--- What to produce ---
Two lines in the data below mark the range: the one with "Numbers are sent" and the one with "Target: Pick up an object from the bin". Return both, along with every line between them, exactly.

--- Items from a dataset ---
----

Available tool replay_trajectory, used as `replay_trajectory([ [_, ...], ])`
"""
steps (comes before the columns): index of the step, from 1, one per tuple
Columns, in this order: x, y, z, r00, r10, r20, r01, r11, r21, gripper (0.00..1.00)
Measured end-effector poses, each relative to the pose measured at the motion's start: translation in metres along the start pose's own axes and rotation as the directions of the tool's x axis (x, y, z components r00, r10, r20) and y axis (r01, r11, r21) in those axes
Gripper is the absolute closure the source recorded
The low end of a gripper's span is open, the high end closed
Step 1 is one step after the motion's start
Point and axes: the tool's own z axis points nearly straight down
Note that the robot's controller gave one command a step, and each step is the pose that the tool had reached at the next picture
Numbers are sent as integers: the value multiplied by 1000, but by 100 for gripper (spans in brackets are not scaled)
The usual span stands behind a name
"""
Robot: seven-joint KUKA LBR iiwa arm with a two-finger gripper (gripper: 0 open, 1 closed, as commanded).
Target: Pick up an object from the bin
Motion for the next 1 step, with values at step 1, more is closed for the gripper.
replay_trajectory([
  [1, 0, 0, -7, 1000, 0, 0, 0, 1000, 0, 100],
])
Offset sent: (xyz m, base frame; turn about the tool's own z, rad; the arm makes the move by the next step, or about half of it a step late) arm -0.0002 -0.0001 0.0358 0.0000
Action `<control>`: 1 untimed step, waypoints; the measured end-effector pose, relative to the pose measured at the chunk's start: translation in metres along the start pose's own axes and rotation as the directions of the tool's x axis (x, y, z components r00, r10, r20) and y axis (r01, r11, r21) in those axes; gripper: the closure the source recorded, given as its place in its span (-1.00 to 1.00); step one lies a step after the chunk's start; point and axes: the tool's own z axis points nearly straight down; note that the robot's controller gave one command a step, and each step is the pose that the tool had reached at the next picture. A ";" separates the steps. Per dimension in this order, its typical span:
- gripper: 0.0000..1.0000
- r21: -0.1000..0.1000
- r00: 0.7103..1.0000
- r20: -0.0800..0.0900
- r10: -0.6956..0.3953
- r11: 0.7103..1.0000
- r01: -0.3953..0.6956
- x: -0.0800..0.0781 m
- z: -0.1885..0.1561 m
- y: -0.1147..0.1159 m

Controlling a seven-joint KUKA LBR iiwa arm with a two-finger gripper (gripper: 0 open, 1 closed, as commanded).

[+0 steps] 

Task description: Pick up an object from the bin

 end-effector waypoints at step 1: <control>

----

--- The answer ---
Numbers are sent as integers: the value multiplied by 1000, but by 100 for gripper (spans in brackets are not scaled)
The usual span stands behind a name
"""
Robot: seven-joint KUKA LBR iiwa arm with a two-finger gripper (gripper: 0 open, 1 closed, as commanded).
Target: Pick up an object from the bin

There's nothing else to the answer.